Paradoxalement, les animaux domestiques quant à eux s'appelaient "Le chien", "Le chat" ou "Fous le camp". Ben – un prénom qui lui avait valu bon nombre de jeux de mots dont il se demandait si le plus dégradant était "Ben à ordure" ou "Ben Laden" – était un spécialiste des champignons, des vrais, de ceux qu'on mange en salade ou à la grecque, pas de ceux jolis qui blessent, qui font planer ou qui tuent.

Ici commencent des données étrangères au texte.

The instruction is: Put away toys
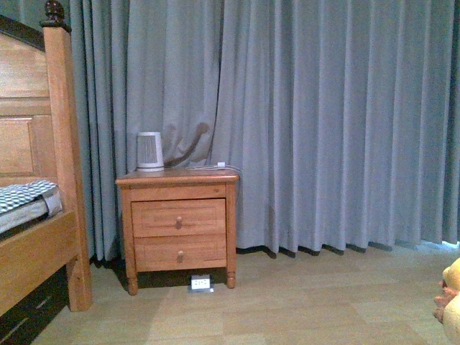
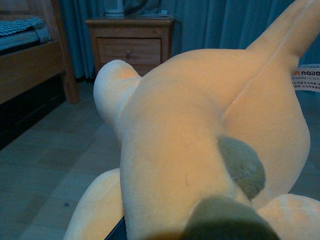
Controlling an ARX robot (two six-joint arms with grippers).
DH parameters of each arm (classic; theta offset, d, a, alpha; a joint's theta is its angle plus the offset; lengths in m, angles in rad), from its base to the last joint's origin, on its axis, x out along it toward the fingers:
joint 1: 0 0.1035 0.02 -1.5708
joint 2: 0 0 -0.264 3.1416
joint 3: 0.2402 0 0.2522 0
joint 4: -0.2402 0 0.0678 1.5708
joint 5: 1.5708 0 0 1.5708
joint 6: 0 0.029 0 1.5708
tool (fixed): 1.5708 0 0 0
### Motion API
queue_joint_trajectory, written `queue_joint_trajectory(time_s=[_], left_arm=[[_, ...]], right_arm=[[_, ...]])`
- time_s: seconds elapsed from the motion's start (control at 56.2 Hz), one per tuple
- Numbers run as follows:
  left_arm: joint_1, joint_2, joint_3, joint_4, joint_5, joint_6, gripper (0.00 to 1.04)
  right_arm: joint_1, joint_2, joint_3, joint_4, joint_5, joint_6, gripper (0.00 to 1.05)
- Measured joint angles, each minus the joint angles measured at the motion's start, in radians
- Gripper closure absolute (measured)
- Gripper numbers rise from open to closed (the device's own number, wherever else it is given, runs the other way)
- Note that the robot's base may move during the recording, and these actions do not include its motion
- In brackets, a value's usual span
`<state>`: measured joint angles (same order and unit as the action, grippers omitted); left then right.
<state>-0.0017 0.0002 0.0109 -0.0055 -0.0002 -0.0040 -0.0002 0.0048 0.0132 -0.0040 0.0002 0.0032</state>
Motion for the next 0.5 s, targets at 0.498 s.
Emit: queue_joint_trajectory(time_s=[0.498], left_arm=[[0.000,0.000,0.000,0.000,0.000,0.000,0.06]], right_arm=[[0.000,0.000,0.000,0.000,0.000,0.000,0.88]])
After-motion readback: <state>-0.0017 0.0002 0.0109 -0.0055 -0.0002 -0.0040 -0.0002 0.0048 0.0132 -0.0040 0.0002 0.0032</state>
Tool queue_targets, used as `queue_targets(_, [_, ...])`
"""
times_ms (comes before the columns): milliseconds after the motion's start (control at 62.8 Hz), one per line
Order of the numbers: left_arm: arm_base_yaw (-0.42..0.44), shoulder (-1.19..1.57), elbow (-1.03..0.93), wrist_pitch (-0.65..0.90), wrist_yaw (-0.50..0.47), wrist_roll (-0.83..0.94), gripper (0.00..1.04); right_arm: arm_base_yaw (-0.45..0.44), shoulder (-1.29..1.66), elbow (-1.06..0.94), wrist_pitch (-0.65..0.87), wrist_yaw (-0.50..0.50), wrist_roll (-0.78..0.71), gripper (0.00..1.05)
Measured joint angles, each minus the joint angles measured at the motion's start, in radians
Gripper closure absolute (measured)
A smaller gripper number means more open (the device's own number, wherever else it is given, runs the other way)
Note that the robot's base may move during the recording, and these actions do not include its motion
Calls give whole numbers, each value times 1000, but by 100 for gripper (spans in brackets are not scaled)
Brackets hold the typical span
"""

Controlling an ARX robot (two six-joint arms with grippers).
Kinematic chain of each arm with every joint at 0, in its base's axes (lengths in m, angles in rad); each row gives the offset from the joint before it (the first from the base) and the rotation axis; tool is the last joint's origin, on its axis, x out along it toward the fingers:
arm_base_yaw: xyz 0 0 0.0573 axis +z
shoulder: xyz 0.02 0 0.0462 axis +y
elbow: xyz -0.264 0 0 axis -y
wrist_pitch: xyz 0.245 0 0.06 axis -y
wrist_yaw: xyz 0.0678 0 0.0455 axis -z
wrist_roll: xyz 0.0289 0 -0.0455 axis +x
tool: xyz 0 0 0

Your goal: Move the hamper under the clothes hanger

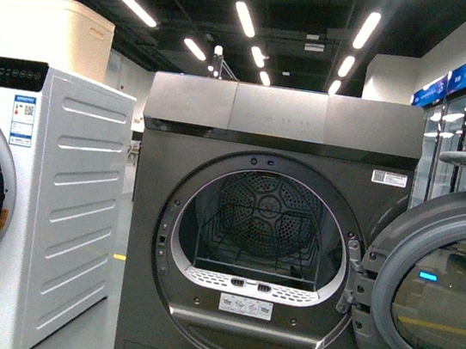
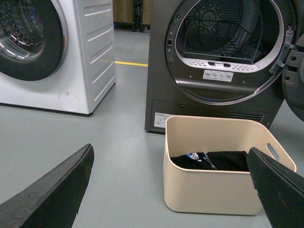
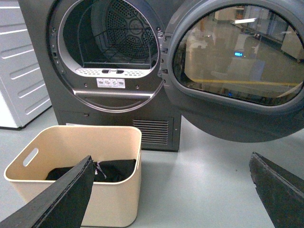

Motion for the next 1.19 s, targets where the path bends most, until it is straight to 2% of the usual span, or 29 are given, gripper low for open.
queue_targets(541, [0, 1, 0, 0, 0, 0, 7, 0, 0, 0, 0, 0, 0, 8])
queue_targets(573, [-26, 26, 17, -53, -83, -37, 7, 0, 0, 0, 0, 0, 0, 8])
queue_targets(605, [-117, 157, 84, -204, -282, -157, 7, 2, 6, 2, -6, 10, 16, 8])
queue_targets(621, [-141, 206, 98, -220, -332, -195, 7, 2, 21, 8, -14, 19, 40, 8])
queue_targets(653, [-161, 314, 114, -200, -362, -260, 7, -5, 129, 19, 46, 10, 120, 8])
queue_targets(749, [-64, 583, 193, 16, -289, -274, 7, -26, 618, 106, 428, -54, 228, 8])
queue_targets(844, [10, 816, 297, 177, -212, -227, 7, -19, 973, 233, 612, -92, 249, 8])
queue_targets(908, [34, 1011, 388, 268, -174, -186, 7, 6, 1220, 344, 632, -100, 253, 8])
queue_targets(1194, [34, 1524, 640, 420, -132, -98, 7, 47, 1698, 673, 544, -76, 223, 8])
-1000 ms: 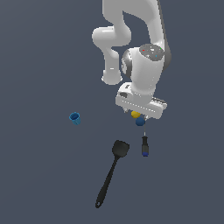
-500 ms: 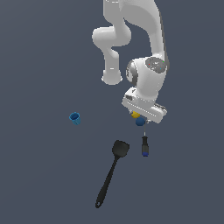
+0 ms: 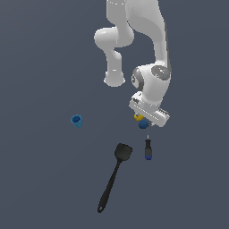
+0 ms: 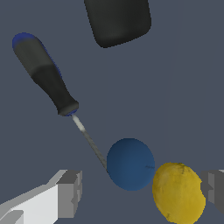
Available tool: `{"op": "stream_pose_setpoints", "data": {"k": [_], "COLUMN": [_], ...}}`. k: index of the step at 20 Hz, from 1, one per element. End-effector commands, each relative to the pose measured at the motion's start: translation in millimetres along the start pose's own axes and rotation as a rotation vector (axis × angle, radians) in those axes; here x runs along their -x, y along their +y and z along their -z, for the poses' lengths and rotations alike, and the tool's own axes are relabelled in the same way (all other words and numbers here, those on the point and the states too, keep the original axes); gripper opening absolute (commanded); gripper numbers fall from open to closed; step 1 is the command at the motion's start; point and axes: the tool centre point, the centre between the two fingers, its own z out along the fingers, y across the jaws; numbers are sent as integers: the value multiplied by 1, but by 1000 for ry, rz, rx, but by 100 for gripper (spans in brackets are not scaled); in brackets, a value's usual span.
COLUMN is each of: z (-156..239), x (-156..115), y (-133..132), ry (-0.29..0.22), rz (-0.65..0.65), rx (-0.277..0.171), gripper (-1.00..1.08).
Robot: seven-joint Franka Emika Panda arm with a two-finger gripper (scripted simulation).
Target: Pick up a designated object from a clutter of objects.
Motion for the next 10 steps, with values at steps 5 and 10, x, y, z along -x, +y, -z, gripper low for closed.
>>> {"op": "stream_pose_setpoints", "data": {"k": [5, 10], "z": [-11, -12], "x": [11, 12], "y": [1, 1], "ry": [-2, -3], "rz": [-41, -45], "rx": [0, 1], "gripper": [100, 100]}}
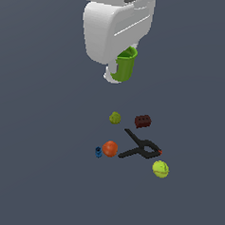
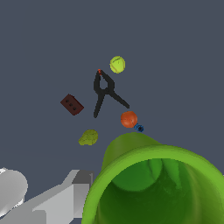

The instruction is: Pick up a designated object from a clutter of objects.

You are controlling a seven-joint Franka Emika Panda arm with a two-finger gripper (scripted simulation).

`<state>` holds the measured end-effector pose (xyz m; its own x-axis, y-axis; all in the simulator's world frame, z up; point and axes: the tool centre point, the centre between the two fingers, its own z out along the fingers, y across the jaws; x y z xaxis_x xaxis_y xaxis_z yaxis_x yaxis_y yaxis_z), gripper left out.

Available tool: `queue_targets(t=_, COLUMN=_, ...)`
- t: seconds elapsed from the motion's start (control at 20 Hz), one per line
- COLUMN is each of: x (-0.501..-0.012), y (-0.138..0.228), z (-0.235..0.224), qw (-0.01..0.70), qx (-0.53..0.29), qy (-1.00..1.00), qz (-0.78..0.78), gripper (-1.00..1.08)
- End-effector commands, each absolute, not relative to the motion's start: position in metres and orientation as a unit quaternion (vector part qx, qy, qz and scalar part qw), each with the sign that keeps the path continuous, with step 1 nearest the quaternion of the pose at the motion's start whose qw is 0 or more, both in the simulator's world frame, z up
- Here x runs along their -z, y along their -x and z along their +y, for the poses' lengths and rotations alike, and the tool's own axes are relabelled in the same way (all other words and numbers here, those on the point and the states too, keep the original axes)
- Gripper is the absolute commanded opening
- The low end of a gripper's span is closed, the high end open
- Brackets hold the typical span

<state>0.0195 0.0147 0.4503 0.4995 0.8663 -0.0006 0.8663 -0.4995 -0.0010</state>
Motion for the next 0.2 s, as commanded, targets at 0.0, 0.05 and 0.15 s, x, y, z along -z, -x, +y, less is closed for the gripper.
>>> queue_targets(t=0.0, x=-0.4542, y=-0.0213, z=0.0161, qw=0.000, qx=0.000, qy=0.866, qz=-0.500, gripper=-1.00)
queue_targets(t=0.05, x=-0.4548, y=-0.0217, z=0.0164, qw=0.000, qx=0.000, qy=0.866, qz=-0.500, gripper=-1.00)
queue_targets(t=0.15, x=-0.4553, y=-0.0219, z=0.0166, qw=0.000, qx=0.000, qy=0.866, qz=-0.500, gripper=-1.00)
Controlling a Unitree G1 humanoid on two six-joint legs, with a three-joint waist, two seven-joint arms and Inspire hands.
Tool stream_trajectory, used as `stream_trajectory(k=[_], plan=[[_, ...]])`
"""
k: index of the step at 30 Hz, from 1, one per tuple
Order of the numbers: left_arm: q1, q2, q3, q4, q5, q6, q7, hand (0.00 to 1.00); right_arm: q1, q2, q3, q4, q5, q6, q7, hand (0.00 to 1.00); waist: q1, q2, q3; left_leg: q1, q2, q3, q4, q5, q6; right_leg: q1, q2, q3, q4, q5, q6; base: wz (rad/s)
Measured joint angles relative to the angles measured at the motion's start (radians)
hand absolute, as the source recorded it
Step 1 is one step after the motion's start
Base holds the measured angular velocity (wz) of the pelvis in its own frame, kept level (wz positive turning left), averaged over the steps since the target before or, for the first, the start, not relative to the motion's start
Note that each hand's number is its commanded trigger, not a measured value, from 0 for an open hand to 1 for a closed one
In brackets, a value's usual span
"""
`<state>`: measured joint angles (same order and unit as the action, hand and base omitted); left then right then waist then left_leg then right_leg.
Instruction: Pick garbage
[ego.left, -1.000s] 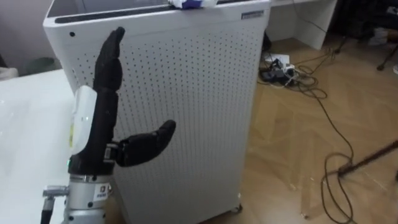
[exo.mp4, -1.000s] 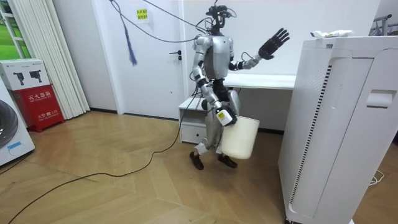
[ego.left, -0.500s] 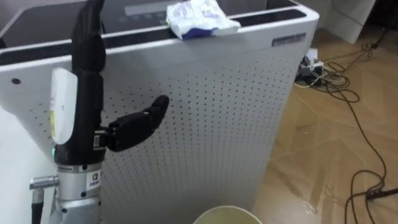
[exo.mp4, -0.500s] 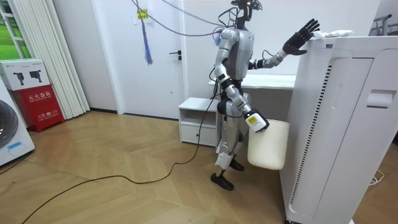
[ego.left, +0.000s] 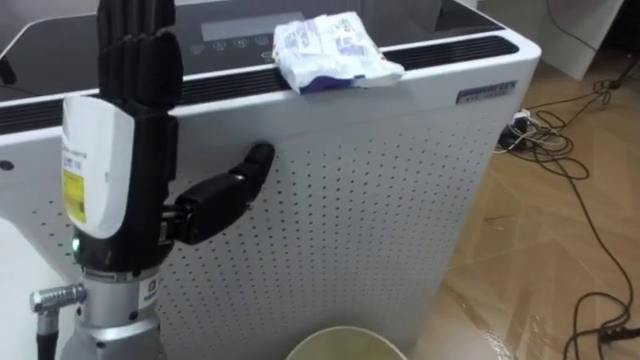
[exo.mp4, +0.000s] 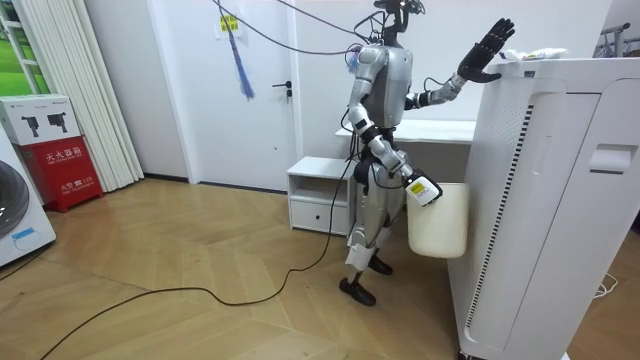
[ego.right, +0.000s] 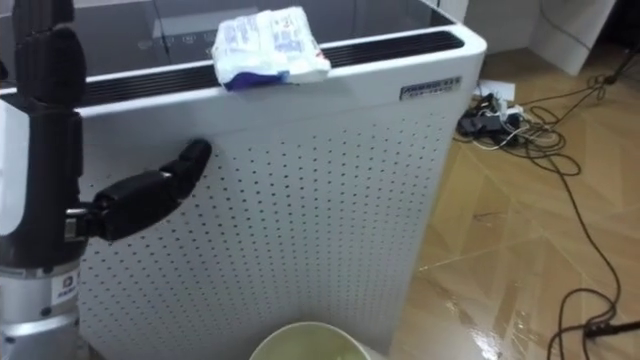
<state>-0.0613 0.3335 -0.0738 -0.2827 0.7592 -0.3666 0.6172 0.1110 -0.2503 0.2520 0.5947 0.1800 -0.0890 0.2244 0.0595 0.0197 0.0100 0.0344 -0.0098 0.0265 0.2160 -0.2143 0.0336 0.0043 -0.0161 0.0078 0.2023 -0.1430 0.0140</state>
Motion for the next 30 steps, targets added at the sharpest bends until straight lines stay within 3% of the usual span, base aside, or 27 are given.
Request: stream_trajectory(k=[6, 12, 16, 25, 30], plan=[[-0.015, 0.052, -0.005, -0.054, 0.061, 0.000, 0.009, 0.00, 0.008, -0.007, 0.001, 0.000, -0.090, 0.000, 0.019, 1.00, -0.017, 0.008, -0.0029, 0.014, 0.000, 0.004, -0.018, 0.006, -0.002, 0.002, 0.000, -0.001, 0.000, 0.001, -0.001, -0.03], [-0.069, 0.057, -0.008, -0.058, 0.080, 0.000, 0.008, 0.00, 0.009, -0.015, 0.001, 0.000, -0.143, 0.000, 0.020, 1.00, -0.028, 0.013, -0.0015, 0.016, 0.001, 0.013, -0.022, 0.006, -0.001, 0.002, 0.001, 0.000, -0.003, 0.001, -0.001, -0.02], [-0.073, 0.066, -0.008, -0.059, 0.089, 0.000, 0.008, 0.00, 0.009, -0.023, 0.001, 0.000, -0.143, 0.000, 0.021, 1.00, -0.030, 0.021, -0.0024, 0.024, 0.002, 0.021, -0.032, 0.006, -0.001, 0.002, 0.002, 0.001, -0.002, 0.001, -0.001, -0.07], [-0.115, 0.078, -0.018, -0.059, 0.175, 0.047, -0.040, 0.00, 0.009, -0.025, 0.001, -0.022, -0.142, 0.004, 0.076, 1.00, -0.031, 0.044, 0.0034, 0.029, 0.002, 0.019, -0.036, 0.006, -0.001, 0.007, 0.001, -0.002, -0.008, 0.001, -0.001, -0.01], [-0.117, 0.078, -0.029, -0.053, 0.175, 0.082, -0.109, 0.00, 0.008, -0.024, 0.000, -0.028, -0.143, 0.019, 0.096, 1.00, -0.033, 0.051, 0.0035, 0.030, 0.002, 0.026, -0.036, 0.006, -0.001, 0.009, 0.001, 0.002, -0.013, 0.001, -0.001, 0.00]])
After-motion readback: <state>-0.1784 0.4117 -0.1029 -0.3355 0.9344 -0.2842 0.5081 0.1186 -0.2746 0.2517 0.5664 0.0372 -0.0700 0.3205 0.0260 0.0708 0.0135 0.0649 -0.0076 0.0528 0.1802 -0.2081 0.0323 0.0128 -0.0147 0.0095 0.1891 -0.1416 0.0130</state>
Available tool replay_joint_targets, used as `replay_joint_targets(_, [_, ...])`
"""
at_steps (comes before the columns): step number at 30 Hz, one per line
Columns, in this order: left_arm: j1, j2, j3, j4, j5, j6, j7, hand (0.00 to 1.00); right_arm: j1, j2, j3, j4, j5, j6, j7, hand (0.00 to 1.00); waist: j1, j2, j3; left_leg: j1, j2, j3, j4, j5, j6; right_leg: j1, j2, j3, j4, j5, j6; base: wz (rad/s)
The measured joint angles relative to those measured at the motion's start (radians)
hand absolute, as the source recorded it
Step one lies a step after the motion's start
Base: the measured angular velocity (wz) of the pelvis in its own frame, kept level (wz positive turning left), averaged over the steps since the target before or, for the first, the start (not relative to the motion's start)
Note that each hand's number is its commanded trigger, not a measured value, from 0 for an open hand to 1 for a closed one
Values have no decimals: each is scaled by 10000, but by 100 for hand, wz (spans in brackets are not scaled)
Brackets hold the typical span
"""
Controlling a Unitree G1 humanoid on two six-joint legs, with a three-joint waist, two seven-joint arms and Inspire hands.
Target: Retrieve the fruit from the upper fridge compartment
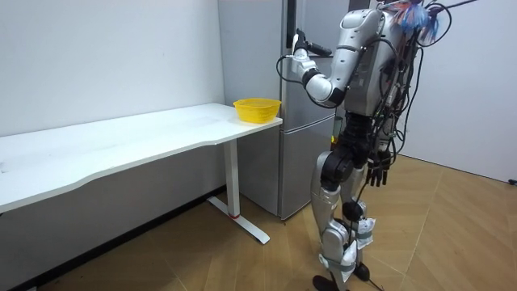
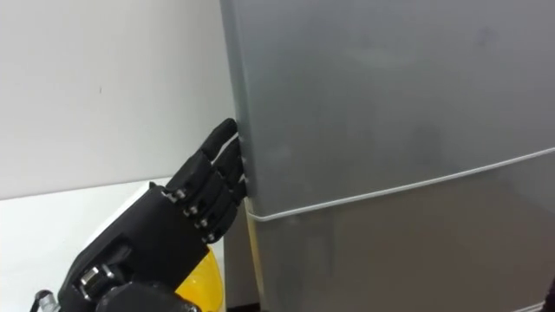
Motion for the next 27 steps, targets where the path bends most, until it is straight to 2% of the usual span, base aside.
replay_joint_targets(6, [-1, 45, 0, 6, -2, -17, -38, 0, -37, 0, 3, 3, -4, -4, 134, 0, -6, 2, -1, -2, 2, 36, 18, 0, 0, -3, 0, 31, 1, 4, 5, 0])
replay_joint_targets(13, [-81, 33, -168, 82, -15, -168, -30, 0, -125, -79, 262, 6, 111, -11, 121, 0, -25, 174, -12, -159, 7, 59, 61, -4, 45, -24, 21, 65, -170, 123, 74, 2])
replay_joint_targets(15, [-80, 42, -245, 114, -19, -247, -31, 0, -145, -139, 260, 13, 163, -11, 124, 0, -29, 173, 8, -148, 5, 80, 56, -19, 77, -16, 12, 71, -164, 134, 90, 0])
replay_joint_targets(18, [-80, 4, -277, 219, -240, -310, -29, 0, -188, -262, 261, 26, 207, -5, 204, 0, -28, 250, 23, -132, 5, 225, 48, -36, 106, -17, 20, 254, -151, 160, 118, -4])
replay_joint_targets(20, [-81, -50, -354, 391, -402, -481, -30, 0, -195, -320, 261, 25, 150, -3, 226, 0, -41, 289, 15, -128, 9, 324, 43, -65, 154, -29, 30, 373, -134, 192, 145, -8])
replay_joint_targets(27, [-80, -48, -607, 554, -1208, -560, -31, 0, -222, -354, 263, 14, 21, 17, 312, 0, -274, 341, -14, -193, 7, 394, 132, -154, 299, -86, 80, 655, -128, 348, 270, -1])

Il en transportait depuis qu'il avait été recueilli en deuxième main par son chauffeur qui, comme les animaux, n'avait pas de prénom.
Ils se connaissaient depuis si longtemps que les errances éthyliques de l'un n'empêchait pas l'autre de toujours retrouver le chemin de la clairière. Et puis un jour, le conducteur changea. Ben se sentit trahi, abandonné. Celui avec qui il avait connu tant de kilomètres ne voulait plus de lui. Etait-il ce qu'il n'avait jamais voulu être, un poids trop lourd pour le vieux conducteur ?
Ben dépérit, ses roues flageolaient, son moteur toussait et ses phares devenaient humides à chaque fois qu'il se remémorait les virées d'antan. Comme de toute sa vie de camion, il ne s'était jamais mal conduit, il décida que c'était la fin de la route. Il trouva le bas côté séduisant et s'abima hors du bitume. Chacun sa route, chacun son chemin. Ben finit dans le ruisseau.